## TASK STATEMENT
Within the entries below, find the portion that opens with the line containing "Q: What is the bounding box of the black remote" and closes with the line containing "Q: What is the bounding box of the white plug". Retype that portion exactly and only.

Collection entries
● ● ●

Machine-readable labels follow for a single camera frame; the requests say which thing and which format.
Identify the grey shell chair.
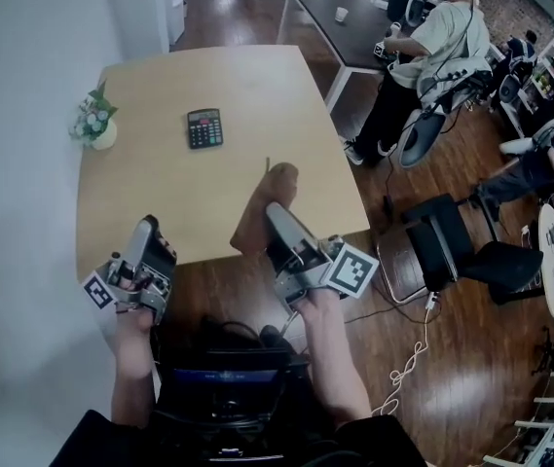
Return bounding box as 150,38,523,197
397,109,448,169

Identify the flower plant in cream pot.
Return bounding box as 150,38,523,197
67,80,120,151

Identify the black chair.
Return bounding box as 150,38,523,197
376,193,545,305

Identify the person's left forearm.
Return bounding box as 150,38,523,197
109,308,159,427

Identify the brown knitted cloth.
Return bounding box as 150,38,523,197
230,156,302,257

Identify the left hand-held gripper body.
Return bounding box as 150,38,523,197
82,254,175,326

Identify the black calculator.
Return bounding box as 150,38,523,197
186,108,225,151

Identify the person with headset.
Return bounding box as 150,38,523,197
56,409,428,467

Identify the dark table with white legs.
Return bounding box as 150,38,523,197
276,0,407,114

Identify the white power cable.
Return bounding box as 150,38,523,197
368,294,441,417

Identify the white floor cabinet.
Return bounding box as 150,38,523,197
166,0,189,46

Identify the person's right forearm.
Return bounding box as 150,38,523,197
295,287,373,430

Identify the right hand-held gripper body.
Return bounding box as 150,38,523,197
274,234,380,311

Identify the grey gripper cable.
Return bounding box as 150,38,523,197
280,308,302,335

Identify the black chest-mounted screen device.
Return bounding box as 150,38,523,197
157,350,310,430

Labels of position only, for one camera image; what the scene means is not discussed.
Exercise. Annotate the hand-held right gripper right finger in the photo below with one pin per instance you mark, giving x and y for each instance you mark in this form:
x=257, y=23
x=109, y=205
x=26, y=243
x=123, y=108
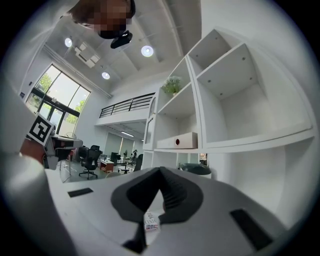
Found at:
x=182, y=197

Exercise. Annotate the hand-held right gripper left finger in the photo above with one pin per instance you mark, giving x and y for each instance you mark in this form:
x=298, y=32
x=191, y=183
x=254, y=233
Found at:
x=120, y=200

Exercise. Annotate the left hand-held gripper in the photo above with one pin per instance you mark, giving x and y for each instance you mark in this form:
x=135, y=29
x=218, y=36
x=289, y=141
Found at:
x=40, y=128

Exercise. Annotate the person's left forearm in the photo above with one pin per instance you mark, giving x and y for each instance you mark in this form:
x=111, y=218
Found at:
x=31, y=150

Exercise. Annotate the dark round bowl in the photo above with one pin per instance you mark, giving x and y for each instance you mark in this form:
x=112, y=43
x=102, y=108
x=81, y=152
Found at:
x=195, y=168

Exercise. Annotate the white office desk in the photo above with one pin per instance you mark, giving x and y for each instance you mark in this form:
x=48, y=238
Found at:
x=68, y=143

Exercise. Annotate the orange low cabinet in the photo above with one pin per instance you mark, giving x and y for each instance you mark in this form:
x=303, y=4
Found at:
x=107, y=166

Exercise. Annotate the large framed window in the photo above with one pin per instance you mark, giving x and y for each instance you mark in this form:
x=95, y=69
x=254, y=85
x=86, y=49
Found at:
x=60, y=95

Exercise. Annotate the grey office chair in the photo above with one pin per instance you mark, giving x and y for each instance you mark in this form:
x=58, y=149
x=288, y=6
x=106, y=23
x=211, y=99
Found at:
x=138, y=162

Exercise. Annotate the black office chair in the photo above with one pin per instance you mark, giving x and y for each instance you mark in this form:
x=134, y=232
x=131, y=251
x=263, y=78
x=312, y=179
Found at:
x=90, y=160

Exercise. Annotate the beige box with red hole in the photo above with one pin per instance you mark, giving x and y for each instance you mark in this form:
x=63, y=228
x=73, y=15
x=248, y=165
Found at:
x=170, y=143

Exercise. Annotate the long ceiling tube light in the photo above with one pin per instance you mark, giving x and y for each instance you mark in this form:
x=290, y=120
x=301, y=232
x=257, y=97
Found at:
x=127, y=133

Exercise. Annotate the person's white garment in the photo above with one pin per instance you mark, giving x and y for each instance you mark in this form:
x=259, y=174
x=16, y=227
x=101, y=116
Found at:
x=22, y=200

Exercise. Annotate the round ceiling light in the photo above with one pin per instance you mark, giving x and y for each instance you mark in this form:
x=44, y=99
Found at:
x=68, y=42
x=105, y=75
x=147, y=51

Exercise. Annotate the white ceiling air conditioner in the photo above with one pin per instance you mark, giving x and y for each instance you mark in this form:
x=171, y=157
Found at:
x=86, y=55

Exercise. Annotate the black mezzanine railing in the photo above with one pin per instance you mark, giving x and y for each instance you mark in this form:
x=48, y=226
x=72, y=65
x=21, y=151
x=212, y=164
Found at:
x=125, y=106

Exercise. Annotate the white shelf unit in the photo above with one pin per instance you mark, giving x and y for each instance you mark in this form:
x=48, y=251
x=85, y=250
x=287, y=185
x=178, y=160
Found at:
x=250, y=120

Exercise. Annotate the potted white flower plant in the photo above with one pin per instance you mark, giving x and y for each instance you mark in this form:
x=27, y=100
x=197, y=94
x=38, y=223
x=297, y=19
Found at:
x=172, y=85

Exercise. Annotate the person's head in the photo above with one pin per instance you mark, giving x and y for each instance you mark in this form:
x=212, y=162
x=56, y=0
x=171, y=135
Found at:
x=105, y=15

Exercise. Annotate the black head camera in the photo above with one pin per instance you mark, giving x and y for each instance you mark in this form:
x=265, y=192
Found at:
x=121, y=40

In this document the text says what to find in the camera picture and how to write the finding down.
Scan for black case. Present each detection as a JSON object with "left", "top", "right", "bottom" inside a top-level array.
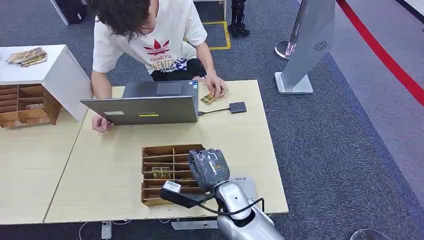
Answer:
[{"left": 54, "top": 0, "right": 89, "bottom": 25}]

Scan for person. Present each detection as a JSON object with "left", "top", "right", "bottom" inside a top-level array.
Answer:
[{"left": 86, "top": 0, "right": 229, "bottom": 134}]

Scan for white power strip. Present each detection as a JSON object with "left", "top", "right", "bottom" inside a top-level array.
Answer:
[{"left": 101, "top": 220, "right": 113, "bottom": 240}]

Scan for chrome stanchion base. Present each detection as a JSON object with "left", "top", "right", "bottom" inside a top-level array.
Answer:
[{"left": 274, "top": 39, "right": 292, "bottom": 61}]

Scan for white cabinet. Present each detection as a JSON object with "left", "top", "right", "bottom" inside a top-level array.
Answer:
[{"left": 0, "top": 44, "right": 94, "bottom": 123}]

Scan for grey laptop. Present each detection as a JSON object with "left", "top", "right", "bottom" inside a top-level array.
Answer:
[{"left": 80, "top": 80, "right": 200, "bottom": 126}]

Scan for wooden card box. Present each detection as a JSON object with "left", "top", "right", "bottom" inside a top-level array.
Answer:
[
  {"left": 141, "top": 143, "right": 208, "bottom": 207},
  {"left": 0, "top": 83, "right": 62, "bottom": 129}
]

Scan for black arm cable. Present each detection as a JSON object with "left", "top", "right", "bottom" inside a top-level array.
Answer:
[{"left": 195, "top": 198, "right": 266, "bottom": 217}]

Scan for metal desk foot plate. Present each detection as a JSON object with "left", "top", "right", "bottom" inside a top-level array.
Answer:
[{"left": 171, "top": 220, "right": 220, "bottom": 231}]

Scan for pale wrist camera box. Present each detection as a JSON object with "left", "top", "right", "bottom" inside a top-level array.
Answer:
[{"left": 160, "top": 180, "right": 208, "bottom": 210}]

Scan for clear glass bowl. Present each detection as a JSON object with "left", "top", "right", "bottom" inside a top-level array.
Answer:
[{"left": 350, "top": 229, "right": 392, "bottom": 240}]

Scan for white floor cable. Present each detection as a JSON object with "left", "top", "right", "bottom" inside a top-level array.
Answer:
[{"left": 78, "top": 220, "right": 94, "bottom": 240}]

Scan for person's right hand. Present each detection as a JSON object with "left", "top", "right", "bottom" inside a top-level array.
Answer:
[{"left": 91, "top": 114, "right": 115, "bottom": 134}]

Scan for black adapter box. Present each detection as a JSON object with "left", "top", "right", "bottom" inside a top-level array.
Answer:
[{"left": 229, "top": 101, "right": 248, "bottom": 115}]

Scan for silver kiosk stand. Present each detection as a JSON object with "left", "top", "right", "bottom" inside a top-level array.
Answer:
[{"left": 274, "top": 0, "right": 336, "bottom": 96}]

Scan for person's left hand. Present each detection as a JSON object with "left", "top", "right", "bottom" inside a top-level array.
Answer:
[{"left": 204, "top": 73, "right": 229, "bottom": 99}]

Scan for black adapter cable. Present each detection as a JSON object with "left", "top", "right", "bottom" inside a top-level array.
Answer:
[{"left": 198, "top": 107, "right": 231, "bottom": 117}]

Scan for black robot legs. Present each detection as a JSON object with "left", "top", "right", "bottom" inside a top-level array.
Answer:
[{"left": 227, "top": 0, "right": 252, "bottom": 37}]

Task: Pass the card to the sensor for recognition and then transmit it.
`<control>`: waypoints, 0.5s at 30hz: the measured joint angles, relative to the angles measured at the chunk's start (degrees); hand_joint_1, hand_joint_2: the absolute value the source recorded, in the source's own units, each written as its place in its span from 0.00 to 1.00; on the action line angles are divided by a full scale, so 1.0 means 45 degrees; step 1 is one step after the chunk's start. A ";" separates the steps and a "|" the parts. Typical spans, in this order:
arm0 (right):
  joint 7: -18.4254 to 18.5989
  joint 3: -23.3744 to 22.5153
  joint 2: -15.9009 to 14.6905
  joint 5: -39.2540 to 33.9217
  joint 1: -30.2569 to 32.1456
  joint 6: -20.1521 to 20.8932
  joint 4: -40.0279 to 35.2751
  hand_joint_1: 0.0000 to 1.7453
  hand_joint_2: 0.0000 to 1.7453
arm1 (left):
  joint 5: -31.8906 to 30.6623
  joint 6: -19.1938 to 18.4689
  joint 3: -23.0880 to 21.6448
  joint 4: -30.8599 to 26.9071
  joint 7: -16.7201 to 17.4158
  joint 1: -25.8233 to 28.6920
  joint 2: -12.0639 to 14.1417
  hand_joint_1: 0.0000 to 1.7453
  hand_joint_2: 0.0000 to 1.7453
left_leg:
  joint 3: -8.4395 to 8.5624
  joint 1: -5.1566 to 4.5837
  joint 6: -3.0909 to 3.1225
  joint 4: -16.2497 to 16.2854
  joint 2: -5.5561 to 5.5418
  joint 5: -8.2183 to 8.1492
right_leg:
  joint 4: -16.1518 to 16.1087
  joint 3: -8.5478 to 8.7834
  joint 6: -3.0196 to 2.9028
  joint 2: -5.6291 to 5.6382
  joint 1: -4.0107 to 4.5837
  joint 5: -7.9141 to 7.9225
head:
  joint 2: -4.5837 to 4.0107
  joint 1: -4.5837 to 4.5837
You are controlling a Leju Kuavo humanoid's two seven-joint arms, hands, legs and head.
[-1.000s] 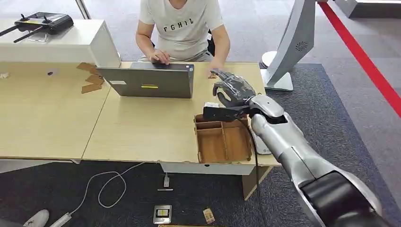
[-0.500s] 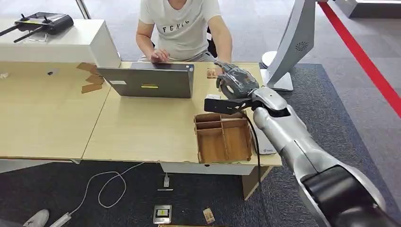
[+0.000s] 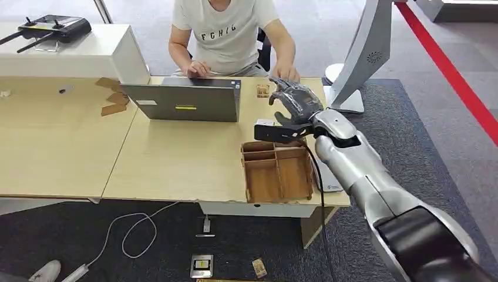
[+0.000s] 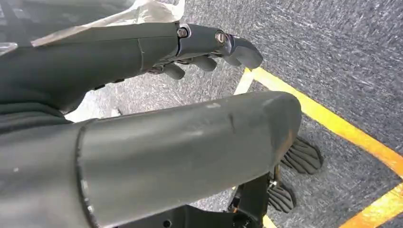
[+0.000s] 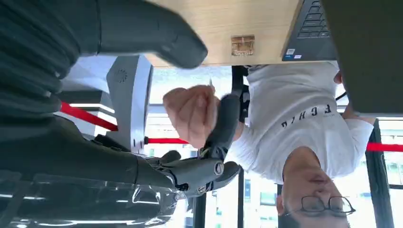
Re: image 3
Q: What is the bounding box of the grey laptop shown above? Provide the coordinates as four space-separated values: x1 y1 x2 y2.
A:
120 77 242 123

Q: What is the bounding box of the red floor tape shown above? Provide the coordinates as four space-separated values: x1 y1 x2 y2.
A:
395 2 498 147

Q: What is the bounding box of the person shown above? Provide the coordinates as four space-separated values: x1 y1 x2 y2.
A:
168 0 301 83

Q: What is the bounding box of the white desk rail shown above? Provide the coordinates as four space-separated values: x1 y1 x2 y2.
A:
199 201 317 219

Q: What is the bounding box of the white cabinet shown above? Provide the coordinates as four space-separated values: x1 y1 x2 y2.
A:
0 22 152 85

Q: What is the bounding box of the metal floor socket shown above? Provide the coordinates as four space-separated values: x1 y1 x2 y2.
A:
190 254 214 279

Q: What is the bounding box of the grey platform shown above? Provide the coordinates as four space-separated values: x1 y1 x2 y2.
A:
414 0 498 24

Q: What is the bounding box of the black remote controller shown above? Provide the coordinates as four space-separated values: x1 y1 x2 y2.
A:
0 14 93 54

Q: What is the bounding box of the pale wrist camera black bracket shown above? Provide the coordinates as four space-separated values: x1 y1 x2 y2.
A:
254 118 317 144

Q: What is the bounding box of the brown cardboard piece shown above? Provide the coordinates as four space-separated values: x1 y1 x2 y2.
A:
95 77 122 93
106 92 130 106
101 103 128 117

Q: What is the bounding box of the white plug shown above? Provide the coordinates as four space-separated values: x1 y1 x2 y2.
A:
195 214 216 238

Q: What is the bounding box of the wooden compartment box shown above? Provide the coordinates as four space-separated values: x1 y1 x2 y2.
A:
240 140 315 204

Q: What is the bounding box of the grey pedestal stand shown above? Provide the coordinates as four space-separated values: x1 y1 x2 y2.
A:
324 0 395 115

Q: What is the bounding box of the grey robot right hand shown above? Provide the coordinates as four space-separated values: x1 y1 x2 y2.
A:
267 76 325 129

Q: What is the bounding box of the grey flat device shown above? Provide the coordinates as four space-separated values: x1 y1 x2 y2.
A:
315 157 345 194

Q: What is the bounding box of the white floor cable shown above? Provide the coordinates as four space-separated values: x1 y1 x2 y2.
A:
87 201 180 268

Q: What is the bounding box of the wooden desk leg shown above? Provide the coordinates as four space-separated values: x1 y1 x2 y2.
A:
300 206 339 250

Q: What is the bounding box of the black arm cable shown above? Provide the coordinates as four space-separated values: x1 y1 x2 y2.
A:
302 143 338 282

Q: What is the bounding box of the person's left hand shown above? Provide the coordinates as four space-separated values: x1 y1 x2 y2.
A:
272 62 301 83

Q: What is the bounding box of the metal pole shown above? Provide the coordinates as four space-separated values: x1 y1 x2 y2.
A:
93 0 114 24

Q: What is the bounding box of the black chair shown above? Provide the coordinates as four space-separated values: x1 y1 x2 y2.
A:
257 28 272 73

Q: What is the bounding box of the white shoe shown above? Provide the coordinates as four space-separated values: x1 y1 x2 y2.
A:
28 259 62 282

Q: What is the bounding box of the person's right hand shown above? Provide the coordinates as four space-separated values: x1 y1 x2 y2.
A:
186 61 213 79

● ● ●

## PROBLEM SOLUTION
Q: What is the bounding box of the black remote controller shown above? Provide the coordinates as four space-separated values: x1 y1 x2 y2.
A:
0 14 93 54

Q: What is the bounding box of the pale wrist camera black bracket shown above? Provide the coordinates as four space-separated values: x1 y1 x2 y2.
A:
254 118 317 144

Q: What is the bounding box of the brown cardboard piece shown above? Provide the coordinates as four space-separated values: x1 y1 x2 y2.
A:
95 77 122 93
106 92 130 106
101 103 128 117

Q: What is the bounding box of the white plug shown above? Provide the coordinates as four space-separated values: x1 y1 x2 y2.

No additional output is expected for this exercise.